To do:
Please work out how many lines in the entries contain "hose", then give that number with nothing added.

Data section:
────────────────────────────────────────

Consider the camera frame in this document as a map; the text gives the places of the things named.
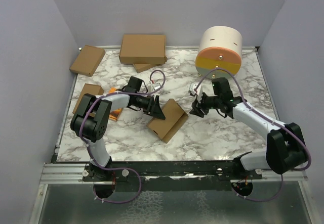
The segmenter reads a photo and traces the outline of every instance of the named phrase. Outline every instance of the floor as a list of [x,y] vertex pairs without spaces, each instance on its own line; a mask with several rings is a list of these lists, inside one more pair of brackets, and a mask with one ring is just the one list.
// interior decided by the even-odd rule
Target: floor
[[[148,82],[154,69],[161,69],[167,76],[165,87],[159,92],[160,103],[175,99],[188,113],[193,97],[188,88],[199,81],[195,68],[197,50],[167,50],[165,65],[137,74],[132,65],[120,64],[119,50],[107,50],[92,77],[78,75],[71,99],[64,132],[57,157],[58,162],[88,161],[89,156],[82,141],[70,129],[72,110],[85,83],[98,84],[108,92],[111,87],[122,87],[129,77],[136,76]],[[242,66],[235,76],[245,98],[257,109],[271,117],[273,106],[267,91],[254,48],[243,50]],[[161,82],[157,73],[154,80]],[[238,89],[230,81],[234,95]],[[213,95],[211,82],[203,82],[207,95]],[[109,121],[104,135],[106,149],[115,161],[171,161],[171,160],[227,160],[248,151],[265,149],[265,141],[248,126],[210,111],[205,118],[190,115],[186,123],[166,144],[147,128],[150,116],[125,108],[117,122]]]

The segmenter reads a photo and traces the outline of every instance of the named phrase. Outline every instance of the gray wall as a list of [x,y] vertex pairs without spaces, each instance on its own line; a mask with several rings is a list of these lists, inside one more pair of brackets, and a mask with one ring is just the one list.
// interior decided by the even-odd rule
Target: gray wall
[[260,46],[285,0],[54,0],[81,47],[120,45],[124,33],[164,33],[169,46],[197,46],[226,25]]
[[77,45],[53,0],[0,0],[0,217],[28,223]]
[[324,220],[324,0],[286,0],[260,48],[283,121],[294,121],[313,157],[307,170]]

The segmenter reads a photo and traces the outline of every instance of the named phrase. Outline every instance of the purple hose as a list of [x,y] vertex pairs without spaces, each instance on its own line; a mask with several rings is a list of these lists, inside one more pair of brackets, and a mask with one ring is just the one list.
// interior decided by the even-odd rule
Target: purple hose
[[[234,77],[234,75],[232,74],[232,73],[230,73],[228,70],[225,70],[225,69],[222,69],[222,68],[216,68],[216,69],[213,69],[213,70],[211,70],[211,71],[209,71],[205,76],[203,76],[202,77],[202,79],[200,80],[200,82],[198,83],[198,85],[197,85],[197,87],[195,88],[195,91],[197,91],[197,89],[198,89],[198,87],[201,85],[201,83],[203,82],[203,80],[211,73],[211,72],[213,72],[213,71],[225,71],[227,74],[229,74],[232,78],[233,78],[233,80],[234,80],[234,82],[235,82],[235,84],[236,84],[236,86],[237,86],[237,88],[238,88],[238,91],[239,91],[239,94],[240,94],[240,96],[241,96],[241,98],[242,98],[242,101],[243,101],[243,103],[244,103],[244,105],[245,106],[247,106],[247,108],[248,109],[250,109],[252,112],[254,112],[255,114],[257,114],[258,116],[260,116],[261,118],[263,118],[264,120],[266,120],[266,121],[268,121],[268,122],[270,122],[270,123],[273,123],[275,126],[278,126],[278,127],[280,127],[281,129],[283,129],[285,132],[287,132],[288,134],[290,134],[301,146],[302,146],[302,148],[303,148],[303,150],[305,151],[305,153],[306,153],[306,155],[307,155],[307,159],[308,159],[308,162],[307,162],[307,165],[305,166],[305,167],[302,167],[302,168],[294,168],[293,170],[294,171],[304,171],[304,170],[306,170],[306,169],[308,169],[309,167],[310,167],[310,165],[311,165],[311,163],[312,163],[312,158],[311,158],[311,156],[310,156],[310,153],[309,153],[309,151],[308,151],[308,149],[306,148],[306,146],[304,145],[304,143],[297,137],[297,136],[295,136],[290,130],[288,130],[287,128],[285,128],[284,126],[282,126],[282,125],[280,125],[280,124],[278,124],[278,123],[276,123],[276,122],[272,122],[272,120],[271,119],[269,119],[268,117],[266,117],[266,116],[264,116],[263,114],[260,114],[258,111],[256,111],[254,108],[252,108],[250,105],[248,105],[247,104],[247,102],[246,102],[246,100],[245,100],[245,98],[244,98],[244,95],[243,95],[243,92],[242,92],[242,89],[241,89],[241,87],[239,86],[239,84],[238,84],[238,82],[237,82],[237,80],[236,80],[236,78]],[[274,196],[272,196],[271,198],[268,198],[268,199],[254,199],[254,198],[247,198],[247,197],[245,197],[245,196],[242,196],[242,195],[240,195],[240,194],[238,194],[237,193],[237,195],[238,196],[240,196],[241,198],[244,198],[244,199],[246,199],[246,200],[251,200],[251,201],[256,201],[256,202],[265,202],[265,201],[270,201],[270,200],[273,200],[273,199],[275,199],[276,197],[278,197],[279,196],[279,194],[281,193],[281,190],[282,190],[282,187],[283,187],[283,185],[284,185],[284,177],[281,175],[281,184],[280,184],[280,189],[278,190],[278,192],[274,195]]]
[[152,75],[155,73],[155,72],[160,72],[163,76],[163,82],[162,82],[162,85],[161,87],[159,87],[158,89],[150,92],[150,93],[143,93],[143,94],[140,94],[140,93],[126,93],[126,92],[119,92],[119,91],[116,91],[114,93],[110,93],[110,94],[106,94],[106,95],[102,95],[100,96],[99,98],[97,98],[93,104],[91,105],[91,107],[89,108],[89,110],[87,111],[86,115],[85,115],[85,118],[83,119],[82,121],[82,124],[81,124],[81,127],[80,127],[80,131],[79,131],[79,136],[81,138],[81,140],[86,144],[87,146],[87,151],[88,151],[88,154],[90,156],[90,158],[92,159],[92,161],[102,170],[107,170],[107,171],[116,171],[116,170],[129,170],[129,171],[132,171],[136,174],[138,180],[139,180],[139,187],[138,187],[138,191],[137,193],[135,194],[135,196],[133,196],[132,198],[128,199],[128,200],[123,200],[123,201],[113,201],[113,200],[106,200],[106,199],[100,199],[98,198],[99,200],[103,200],[104,202],[108,202],[108,203],[114,203],[114,204],[124,204],[124,203],[127,203],[127,202],[130,202],[132,200],[134,200],[141,192],[141,189],[142,189],[142,181],[141,181],[141,177],[140,175],[138,174],[137,171],[135,171],[134,169],[132,168],[127,168],[127,167],[118,167],[118,168],[105,168],[103,166],[101,166],[93,157],[92,153],[91,153],[91,150],[90,150],[90,147],[89,147],[89,142],[87,139],[85,139],[82,135],[82,131],[83,131],[83,127],[85,126],[85,122],[89,116],[89,114],[92,112],[93,108],[96,106],[96,104],[98,103],[99,100],[101,100],[102,98],[104,97],[107,97],[107,96],[112,96],[112,95],[117,95],[117,94],[125,94],[125,95],[142,95],[142,96],[146,96],[146,95],[151,95],[151,94],[154,94],[156,93],[157,91],[159,91],[163,86],[164,84],[166,83],[166,75],[161,71],[161,70],[154,70],[152,71],[152,73],[150,74],[150,80],[152,78]]

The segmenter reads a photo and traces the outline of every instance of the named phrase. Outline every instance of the purple cable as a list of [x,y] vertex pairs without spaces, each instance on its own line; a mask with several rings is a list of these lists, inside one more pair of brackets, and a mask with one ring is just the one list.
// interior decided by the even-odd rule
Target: purple cable
[[[238,84],[238,81],[236,80],[236,78],[234,77],[234,75],[232,74],[232,73],[230,73],[228,70],[225,70],[225,69],[222,69],[222,68],[216,68],[216,69],[213,69],[213,70],[211,70],[211,71],[209,71],[205,76],[203,76],[202,77],[202,79],[200,80],[200,82],[198,83],[198,85],[197,85],[197,87],[195,88],[195,91],[197,91],[197,89],[198,89],[198,87],[201,85],[201,83],[203,82],[203,80],[211,73],[211,72],[213,72],[213,71],[225,71],[227,74],[229,74],[232,78],[233,78],[233,80],[234,80],[234,82],[235,82],[235,84],[236,84],[236,86],[237,86],[237,88],[238,88],[238,91],[239,91],[239,94],[240,94],[240,96],[241,96],[241,98],[242,98],[242,101],[243,101],[243,103],[244,103],[244,105],[248,108],[248,109],[250,109],[252,112],[254,112],[255,114],[257,114],[258,116],[260,116],[261,118],[263,118],[264,120],[266,120],[266,121],[268,121],[268,122],[270,122],[270,123],[272,123],[273,125],[275,125],[275,126],[277,126],[277,127],[280,127],[281,129],[283,129],[285,132],[287,132],[288,134],[290,134],[300,145],[301,145],[301,147],[303,148],[303,150],[305,151],[305,153],[306,153],[306,155],[307,155],[307,159],[308,159],[308,162],[307,162],[307,165],[305,166],[305,167],[301,167],[301,168],[294,168],[293,170],[294,171],[304,171],[304,170],[306,170],[306,169],[308,169],[310,166],[311,166],[311,163],[312,163],[312,158],[311,158],[311,156],[310,156],[310,153],[309,153],[309,151],[308,151],[308,149],[306,148],[306,146],[304,145],[304,143],[297,137],[297,136],[295,136],[290,130],[288,130],[287,128],[285,128],[284,126],[282,126],[282,125],[280,125],[280,124],[278,124],[278,123],[276,123],[276,122],[272,122],[272,120],[271,119],[269,119],[268,117],[266,117],[266,116],[264,116],[263,114],[261,114],[261,113],[259,113],[258,111],[256,111],[254,108],[252,108],[250,105],[248,105],[247,104],[247,102],[246,102],[246,100],[245,100],[245,98],[244,98],[244,95],[243,95],[243,92],[242,92],[242,89],[241,89],[241,87],[239,86],[239,84]],[[246,199],[246,200],[251,200],[251,201],[258,201],[258,202],[264,202],[264,201],[270,201],[270,200],[273,200],[274,198],[276,198],[279,194],[280,194],[280,192],[281,192],[281,190],[282,190],[282,186],[283,186],[283,184],[284,184],[284,177],[281,175],[281,185],[280,185],[280,189],[279,189],[279,191],[277,192],[277,194],[275,194],[273,197],[271,197],[271,198],[269,198],[269,199],[253,199],[253,198],[246,198],[246,197],[244,197],[244,196],[242,196],[242,195],[239,195],[240,197],[242,197],[242,198],[244,198],[244,199]]]
[[147,96],[147,95],[151,95],[151,94],[154,94],[154,93],[156,93],[157,91],[159,91],[159,90],[164,86],[164,84],[166,83],[166,75],[165,75],[161,70],[154,70],[154,71],[152,71],[152,73],[150,74],[150,80],[151,80],[151,78],[152,78],[152,75],[153,75],[155,72],[160,72],[160,73],[162,74],[162,76],[163,76],[163,82],[162,82],[161,87],[159,87],[158,89],[156,89],[156,90],[154,90],[154,91],[152,91],[152,92],[150,92],[150,93],[138,93],[138,94],[137,94],[137,93],[127,93],[127,92],[119,92],[119,91],[116,91],[116,92],[114,92],[114,93],[110,93],[110,94],[102,95],[102,96],[98,97],[98,98],[93,102],[93,104],[91,105],[91,107],[90,107],[89,110],[87,111],[87,113],[86,113],[86,115],[85,115],[85,118],[84,118],[83,121],[82,121],[82,124],[81,124],[81,127],[80,127],[80,131],[79,131],[79,136],[80,136],[81,140],[86,144],[88,154],[89,154],[90,158],[93,160],[93,162],[94,162],[94,163],[95,163],[95,164],[96,164],[100,169],[102,169],[102,170],[107,170],[107,171],[116,171],[116,170],[124,170],[124,169],[126,169],[126,170],[129,170],[129,171],[132,171],[132,172],[134,172],[134,173],[136,174],[136,176],[137,176],[137,178],[138,178],[138,180],[139,180],[139,187],[138,187],[138,191],[137,191],[137,193],[135,194],[135,196],[133,196],[132,198],[130,198],[130,199],[128,199],[128,200],[123,200],[123,201],[113,201],[113,200],[100,199],[100,198],[97,197],[97,198],[98,198],[99,200],[101,200],[101,201],[103,200],[104,202],[114,203],[114,204],[124,204],[124,203],[130,202],[130,201],[134,200],[134,199],[135,199],[135,198],[140,194],[141,189],[142,189],[142,181],[141,181],[141,177],[140,177],[140,175],[138,174],[138,172],[135,171],[135,170],[132,169],[132,168],[127,168],[127,167],[105,168],[105,167],[101,166],[101,165],[100,165],[100,164],[99,164],[99,163],[94,159],[94,157],[93,157],[93,155],[92,155],[92,153],[91,153],[91,150],[90,150],[90,148],[89,148],[89,142],[88,142],[88,140],[85,139],[85,138],[83,137],[83,135],[82,135],[83,127],[85,126],[85,122],[86,122],[86,120],[87,120],[89,114],[92,112],[93,108],[94,108],[94,107],[96,106],[96,104],[98,103],[98,101],[101,100],[101,99],[104,98],[104,97],[112,96],[112,95],[118,95],[118,94],[125,94],[125,95],[142,95],[142,96]]

────────────────────────────────────────

Written answer:
2